The Sloan Digital Sky Survey (SDSS) is one of the greatest deep-sky surveys ever made. It has been launched by *Apache Point Observatory* in New Mexico, United States. Here, I'm going to introduce briefly some basic concepts needed to work with the rest of our tutorial. For a complete description, visit SDSS website.
Each survey has its own sky coverage. While some surveys may cover the full sky, most surveys cover only a part of the sky. Of course a telescope based on a certain location on the Earth can not see the whole sky. One possibility to find the coverage of surveys is to use the CDS MOCServer. We want to find if there are any MOCs (Multi-Order Coverage maps) related to the SDSS data releases. The astroquery.cds
package has made this really simple:
from astroquery.cds import cds import astropy.units as u tbl = cds.find_datasets(meta_data='ID=*sdss*', fields=['ID']) print(tbl)
Output:
ID -------------------------------- CDS/II/259/sdss3 CDS/II/267/sdss4 CDS/II/276/sdss5 CDS/II/282/sdss6 CDS/II/294/sdss7 CDS/II/306/sdss8 CDS/J/A+A/544/A81/snsdss CDS/J/A+A/569/A124/guv_sdss CDS/J/A+A/597/A134/psb_sdss CDS/J/AJ/143/52/sdss_cl ... sdss.jhu/services/siapdr4-images sdss.jhu/services/siapdr5-images sdss.jhu/services/siapdr7-images sdss.jhu/services/siapdr8-images sdss.jhu/services/siapdr9-images wfau.roe.ac.uk/sdssdr3-dsa wfau.roe.ac.uk/sdssdr5-dsa wfau.roe.ac.uk/sdssdr6-dsa wfau.roe.ac.uk/sdssdr7-dsa wfau.roe.ac.uk/sdssdr8-dsa wfau.roe.ac.uk/sdssdr9-dsa Length = 98 rows
It has found 98 MOCs. Let's take the example of the data release 6 and download the corresponding MOC. The find_datasets
function retrieve the requested data from the MOCServer. If you set the argument return_moc
to True
, the function will return the data as a MOC object. Note that we should pass the ID
to the meta_data
argument.
moc = cds.find_datasets(meta_data='CDS/II/282/sdss6', return_moc=True)
Now, if you want to find if a certain point is covered by the returned MOC, you can simply pass it to the contains
method. Let's see if the following points have been covered in the SDSS sixth data release or not.

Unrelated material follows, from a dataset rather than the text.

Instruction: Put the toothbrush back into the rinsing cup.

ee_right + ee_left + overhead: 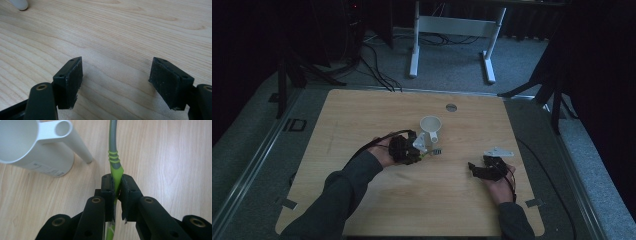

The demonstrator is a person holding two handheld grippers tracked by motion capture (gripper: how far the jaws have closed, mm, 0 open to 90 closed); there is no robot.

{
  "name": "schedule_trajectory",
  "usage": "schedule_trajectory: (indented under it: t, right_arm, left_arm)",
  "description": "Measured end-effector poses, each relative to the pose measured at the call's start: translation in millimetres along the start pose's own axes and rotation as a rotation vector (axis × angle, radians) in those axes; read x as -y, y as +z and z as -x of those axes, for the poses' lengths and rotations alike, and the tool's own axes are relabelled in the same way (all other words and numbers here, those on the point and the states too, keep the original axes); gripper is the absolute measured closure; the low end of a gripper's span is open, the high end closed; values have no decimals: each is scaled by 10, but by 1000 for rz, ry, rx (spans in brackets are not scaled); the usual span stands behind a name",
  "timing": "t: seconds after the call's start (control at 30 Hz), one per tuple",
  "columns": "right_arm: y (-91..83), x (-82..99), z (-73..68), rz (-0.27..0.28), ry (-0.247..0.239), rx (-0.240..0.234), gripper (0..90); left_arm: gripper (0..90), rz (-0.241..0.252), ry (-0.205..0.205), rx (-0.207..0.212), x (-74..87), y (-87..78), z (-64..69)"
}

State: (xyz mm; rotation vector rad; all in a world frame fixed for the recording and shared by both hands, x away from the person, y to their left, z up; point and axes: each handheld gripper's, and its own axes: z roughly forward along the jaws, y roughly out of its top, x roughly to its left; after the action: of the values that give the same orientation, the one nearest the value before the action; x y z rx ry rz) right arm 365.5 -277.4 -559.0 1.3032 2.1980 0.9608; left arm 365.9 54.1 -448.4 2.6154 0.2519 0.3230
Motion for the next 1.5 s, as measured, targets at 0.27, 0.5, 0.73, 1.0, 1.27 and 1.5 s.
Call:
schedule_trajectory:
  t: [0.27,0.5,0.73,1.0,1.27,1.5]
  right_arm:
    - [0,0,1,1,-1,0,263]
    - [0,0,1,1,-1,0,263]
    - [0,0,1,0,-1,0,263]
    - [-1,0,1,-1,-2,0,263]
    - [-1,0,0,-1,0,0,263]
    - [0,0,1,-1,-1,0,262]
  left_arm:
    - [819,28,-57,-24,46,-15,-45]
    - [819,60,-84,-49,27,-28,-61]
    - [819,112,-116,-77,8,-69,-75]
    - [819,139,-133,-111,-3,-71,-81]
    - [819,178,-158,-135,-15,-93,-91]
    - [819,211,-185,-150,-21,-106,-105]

print(moc.contains(ra=0*u.deg, dec=0*u.deg)) print(moc.contains(ra=10*u.deg, dec=80*u.deg))
Output:
[ True] [False]
So, we can see that the first point is in the coverage but the second one is not. To plot the coverage of the MOC, we should use the mocpy
package. I will write another post about it in the future, but for now let's just see what the following code gives us.
import matplotlib.pyplot as plt from astropy.coordinates import SkyCoord, Angle from mocpy import World2ScreenMPL fig = plt.figure(111) wcs = World2ScreenMPL(fig=fig, fov=360*u.deg, center=SkyCoord(180, 0, unit='deg'), coordsys="icrs", rotation=Angle(0, u.deg), projection="MOL" #AIT ).w ax = fig.add_subplot(1, 1, 1, projection=wcs) moc.fill(ax=ax, wcs=wcs, alpha=0.5, fill=True, color="red") moc.border(ax=ax, wcs=wcs, alpha=0.5, color="black") plt.grid(color="black", linestyle="dotted") plt.show()
The most basic types of data collected by the SDSS are photometric and spectroscopic data. In this article we only talk about these two types.
The photometric data is collected by a special type of camera that is equipped with 30 CCDs arranged in six columns and five rows.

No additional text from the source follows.